## WORK TO BE COMPLETED
Make an exact copy of the records below. Include every line.

## RECORDED DATA
------------------------------------------------------------------------
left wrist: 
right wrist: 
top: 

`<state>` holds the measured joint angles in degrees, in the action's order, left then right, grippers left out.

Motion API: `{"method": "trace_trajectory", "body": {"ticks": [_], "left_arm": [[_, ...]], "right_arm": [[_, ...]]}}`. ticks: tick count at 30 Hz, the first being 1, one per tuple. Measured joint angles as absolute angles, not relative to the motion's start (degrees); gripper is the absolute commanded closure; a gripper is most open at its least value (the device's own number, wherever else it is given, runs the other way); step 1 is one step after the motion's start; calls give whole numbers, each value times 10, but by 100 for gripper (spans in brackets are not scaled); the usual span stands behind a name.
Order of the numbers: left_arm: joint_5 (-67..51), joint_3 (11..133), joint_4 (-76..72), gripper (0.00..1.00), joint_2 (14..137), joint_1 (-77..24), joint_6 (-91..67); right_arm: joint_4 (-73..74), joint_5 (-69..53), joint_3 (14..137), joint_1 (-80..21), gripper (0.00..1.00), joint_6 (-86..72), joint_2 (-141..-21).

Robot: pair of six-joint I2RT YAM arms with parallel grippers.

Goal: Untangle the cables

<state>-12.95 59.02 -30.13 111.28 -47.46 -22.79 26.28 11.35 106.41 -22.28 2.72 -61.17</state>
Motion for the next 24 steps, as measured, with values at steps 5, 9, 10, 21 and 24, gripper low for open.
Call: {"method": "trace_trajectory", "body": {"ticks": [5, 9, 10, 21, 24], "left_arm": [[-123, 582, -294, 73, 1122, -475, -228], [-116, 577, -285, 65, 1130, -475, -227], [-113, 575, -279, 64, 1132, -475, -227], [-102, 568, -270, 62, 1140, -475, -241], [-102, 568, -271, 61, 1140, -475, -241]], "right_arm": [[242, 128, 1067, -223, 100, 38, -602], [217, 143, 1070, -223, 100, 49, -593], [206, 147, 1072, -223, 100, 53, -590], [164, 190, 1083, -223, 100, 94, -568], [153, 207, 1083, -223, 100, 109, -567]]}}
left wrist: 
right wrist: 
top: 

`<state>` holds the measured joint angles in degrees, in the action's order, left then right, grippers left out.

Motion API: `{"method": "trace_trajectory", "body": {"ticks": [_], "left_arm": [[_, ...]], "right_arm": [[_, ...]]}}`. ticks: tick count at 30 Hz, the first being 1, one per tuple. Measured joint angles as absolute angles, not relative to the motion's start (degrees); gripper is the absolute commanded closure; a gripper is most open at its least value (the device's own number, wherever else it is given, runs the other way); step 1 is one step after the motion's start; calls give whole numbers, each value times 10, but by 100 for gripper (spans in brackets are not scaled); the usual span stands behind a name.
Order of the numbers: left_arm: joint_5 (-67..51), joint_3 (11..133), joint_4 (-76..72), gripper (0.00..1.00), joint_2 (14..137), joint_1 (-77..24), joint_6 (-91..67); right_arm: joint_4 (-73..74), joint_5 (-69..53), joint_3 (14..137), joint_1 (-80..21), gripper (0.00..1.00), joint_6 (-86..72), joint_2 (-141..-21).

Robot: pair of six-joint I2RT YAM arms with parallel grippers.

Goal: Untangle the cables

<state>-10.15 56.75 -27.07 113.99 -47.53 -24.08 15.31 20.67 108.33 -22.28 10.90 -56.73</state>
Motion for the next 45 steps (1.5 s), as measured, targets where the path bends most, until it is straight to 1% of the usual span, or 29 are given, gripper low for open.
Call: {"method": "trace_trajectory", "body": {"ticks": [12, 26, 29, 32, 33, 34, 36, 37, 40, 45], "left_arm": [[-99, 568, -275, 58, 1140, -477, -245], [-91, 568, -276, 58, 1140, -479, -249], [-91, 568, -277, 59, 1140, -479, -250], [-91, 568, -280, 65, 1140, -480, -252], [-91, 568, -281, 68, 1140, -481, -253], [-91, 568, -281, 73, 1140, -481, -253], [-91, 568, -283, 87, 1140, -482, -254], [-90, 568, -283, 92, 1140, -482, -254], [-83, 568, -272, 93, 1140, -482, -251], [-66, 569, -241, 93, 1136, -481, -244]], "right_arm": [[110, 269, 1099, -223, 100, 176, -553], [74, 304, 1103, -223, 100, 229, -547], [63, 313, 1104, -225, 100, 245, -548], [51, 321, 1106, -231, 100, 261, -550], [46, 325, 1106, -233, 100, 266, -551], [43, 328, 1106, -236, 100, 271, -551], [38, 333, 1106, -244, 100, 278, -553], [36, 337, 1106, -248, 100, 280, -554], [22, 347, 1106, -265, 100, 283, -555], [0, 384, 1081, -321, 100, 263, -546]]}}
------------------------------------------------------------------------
## ANSWER FOR THIS EXERCISE
left wrist: 
right wrist: 
top: 

`<state>` holds the measured joint angles in degrees, in the action's order, left then right, grippers left out.

Motion API: `{"method": "trace_trajectory", "body": {"ticks": [_], "left_arm": [[_, ...]], "right_arm": [[_, ...]]}}`. ticks: tick count at 30 Hz, the first being 1, one per tuple. Measured joint angles as absolute angles, not relative to the motion's start (degrees); gripper is the absolute commanded closure; a gripper is most open at its least value (the device's own number, wherever else it is given, runs the other way); step 1 is one step after the motion's start; calls give whole numbers, each value times 10, but by 100 for gripper (spans in brackets are not scaled); the usual span stands behind a name.
Order of the numbers: left_arm: joint_5 (-67..51), joint_3 (11..133), joint_4 (-76..72), gripper (0.00..1.00), joint_2 (14..137), joint_1 (-77..24), joint_6 (-91..67); right_arm: joint_4 (-73..74), joint_5 (-69..53), joint_3 (14..137), joint_1 (-80..21), gripper (0.00..1.00), joint_6 (-86..72), joint_2 (-141..-21).

Robot: pair of six-joint I2RT YAM arms with parallel grippers.

Goal: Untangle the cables

<state>-12.95 59.02 -30.13 111.28 -47.46 -22.79 26.28 11.35 106.41 -22.28 2.72 -61.17</state>
Motion for the next 24 steps, as measured, with values at steps 5, 9, 10, 21 and 24, gripper low for open.
Call: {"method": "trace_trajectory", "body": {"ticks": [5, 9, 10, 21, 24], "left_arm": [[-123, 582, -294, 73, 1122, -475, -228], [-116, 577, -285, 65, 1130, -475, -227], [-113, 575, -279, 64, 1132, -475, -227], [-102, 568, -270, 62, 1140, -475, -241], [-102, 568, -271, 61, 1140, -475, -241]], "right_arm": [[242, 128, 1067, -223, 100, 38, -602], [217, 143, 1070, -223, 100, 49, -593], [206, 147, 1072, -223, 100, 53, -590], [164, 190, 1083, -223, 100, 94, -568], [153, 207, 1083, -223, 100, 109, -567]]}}
left wrist: 
right wrist: 
top: 

`<state>` holds the measured joint angles in degrees, in the action's order, left then right, grippers left out.

Motion API: `{"method": "trace_trajectory", "body": {"ticks": [_], "left_arm": [[_, ...]], "right_arm": [[_, ...]]}}`. ticks: tick count at 30 Hz, the first being 1, one per tuple. Measured joint angles as absolute angles, not relative to the motion's start (degrees); gripper is the absolute commanded closure; a gripper is most open at its least value (the device's own number, wherever else it is given, runs the other way); step 1 is one step after the motion's start; calls give whole numbers, each value times 10, but by 100 for gripper (spans in brackets are not scaled); the usual span stands behind a name.
Order of the numbers: left_arm: joint_5 (-67..51), joint_3 (11..133), joint_4 (-76..72), gripper (0.00..1.00), joint_2 (14..137), joint_1 (-77..24), joint_6 (-91..67); right_arm: joint_4 (-73..74), joint_5 (-69..53), joint_3 (14..137), joint_1 (-80..21), gripper (0.00..1.00), joint_6 (-86..72), joint_2 (-141..-21).

Robot: pair of six-joint I2RT YAM arms with parallel grippers.

Goal: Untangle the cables

<state>-10.15 56.75 -27.07 113.99 -47.53 -24.08 15.31 20.67 108.33 -22.28 10.90 -56.73</state>
Motion for the next 45 steps (1.5 s), as measured, targets where the path bends most, until it is straight to 1% of the usual span, or 29 are given, gripper low for open.
Call: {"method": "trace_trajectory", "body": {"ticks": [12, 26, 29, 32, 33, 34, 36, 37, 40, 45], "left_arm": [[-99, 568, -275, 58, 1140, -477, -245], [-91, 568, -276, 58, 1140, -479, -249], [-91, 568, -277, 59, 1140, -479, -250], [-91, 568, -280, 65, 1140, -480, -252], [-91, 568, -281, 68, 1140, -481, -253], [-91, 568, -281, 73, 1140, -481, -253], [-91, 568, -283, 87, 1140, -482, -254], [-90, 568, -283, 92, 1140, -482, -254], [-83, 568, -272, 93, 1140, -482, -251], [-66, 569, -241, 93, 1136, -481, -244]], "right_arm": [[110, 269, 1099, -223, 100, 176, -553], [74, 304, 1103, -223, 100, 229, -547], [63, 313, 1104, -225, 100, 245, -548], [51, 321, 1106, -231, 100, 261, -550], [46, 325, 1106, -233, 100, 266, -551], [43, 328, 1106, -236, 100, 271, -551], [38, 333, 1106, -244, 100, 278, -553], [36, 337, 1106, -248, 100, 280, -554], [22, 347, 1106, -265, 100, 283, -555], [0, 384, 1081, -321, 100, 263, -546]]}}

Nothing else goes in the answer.